About this task
Filter the material below so that only lines containing "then" remain.

------------------------------------------------

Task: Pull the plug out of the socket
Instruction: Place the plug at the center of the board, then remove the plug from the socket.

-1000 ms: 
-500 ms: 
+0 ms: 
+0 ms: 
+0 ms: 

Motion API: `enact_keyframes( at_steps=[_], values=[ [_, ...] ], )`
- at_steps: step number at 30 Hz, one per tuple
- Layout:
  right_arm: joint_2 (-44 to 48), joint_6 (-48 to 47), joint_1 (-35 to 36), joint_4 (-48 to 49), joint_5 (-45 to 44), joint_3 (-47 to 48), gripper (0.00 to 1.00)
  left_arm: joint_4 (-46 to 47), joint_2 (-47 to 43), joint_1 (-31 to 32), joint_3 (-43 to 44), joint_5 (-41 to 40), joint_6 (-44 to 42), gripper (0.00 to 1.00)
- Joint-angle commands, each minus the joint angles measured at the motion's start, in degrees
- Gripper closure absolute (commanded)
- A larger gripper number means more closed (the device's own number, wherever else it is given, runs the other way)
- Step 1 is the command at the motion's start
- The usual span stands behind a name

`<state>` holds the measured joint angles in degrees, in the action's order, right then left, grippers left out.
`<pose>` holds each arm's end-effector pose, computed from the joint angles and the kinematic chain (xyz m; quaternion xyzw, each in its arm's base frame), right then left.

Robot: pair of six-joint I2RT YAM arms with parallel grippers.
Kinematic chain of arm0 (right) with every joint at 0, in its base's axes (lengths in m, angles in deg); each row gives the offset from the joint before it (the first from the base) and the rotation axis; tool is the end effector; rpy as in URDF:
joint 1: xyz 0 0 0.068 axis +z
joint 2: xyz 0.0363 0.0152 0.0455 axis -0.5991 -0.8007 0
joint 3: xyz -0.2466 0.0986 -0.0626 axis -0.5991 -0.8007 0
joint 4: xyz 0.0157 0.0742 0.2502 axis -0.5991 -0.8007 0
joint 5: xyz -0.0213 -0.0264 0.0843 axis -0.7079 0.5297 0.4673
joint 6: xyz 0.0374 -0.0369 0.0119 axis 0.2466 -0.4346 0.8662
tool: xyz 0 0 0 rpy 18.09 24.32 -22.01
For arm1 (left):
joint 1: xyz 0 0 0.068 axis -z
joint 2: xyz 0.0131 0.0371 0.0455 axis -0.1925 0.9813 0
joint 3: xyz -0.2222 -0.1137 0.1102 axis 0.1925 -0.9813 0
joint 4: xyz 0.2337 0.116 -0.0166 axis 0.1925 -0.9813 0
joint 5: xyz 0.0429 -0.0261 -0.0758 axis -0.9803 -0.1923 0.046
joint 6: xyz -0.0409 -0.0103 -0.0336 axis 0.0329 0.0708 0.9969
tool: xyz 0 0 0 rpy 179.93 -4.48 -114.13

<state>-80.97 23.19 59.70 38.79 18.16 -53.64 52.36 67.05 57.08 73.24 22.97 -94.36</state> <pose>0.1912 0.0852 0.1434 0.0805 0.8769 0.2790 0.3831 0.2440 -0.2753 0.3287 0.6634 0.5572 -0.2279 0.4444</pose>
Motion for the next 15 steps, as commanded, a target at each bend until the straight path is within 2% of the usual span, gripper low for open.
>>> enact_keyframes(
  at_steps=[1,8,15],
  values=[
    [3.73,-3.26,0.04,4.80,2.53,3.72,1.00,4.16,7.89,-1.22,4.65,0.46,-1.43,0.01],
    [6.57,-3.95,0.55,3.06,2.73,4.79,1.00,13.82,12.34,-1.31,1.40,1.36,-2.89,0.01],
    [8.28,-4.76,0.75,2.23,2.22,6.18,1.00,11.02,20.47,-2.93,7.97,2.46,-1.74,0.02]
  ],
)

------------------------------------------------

Written answer
Instruction: Place the plug at the center of the board, then remove the plug from the socket.
`<state>` holds the measured joint angles in degrees, in the action's order, right then left, grippers left out.
`<pose>` holds each arm's end-effector pose, computed from the joint angles and the kinematic chain (xyz m; quaternion xyzw, each in its arm's base frame), right then left.

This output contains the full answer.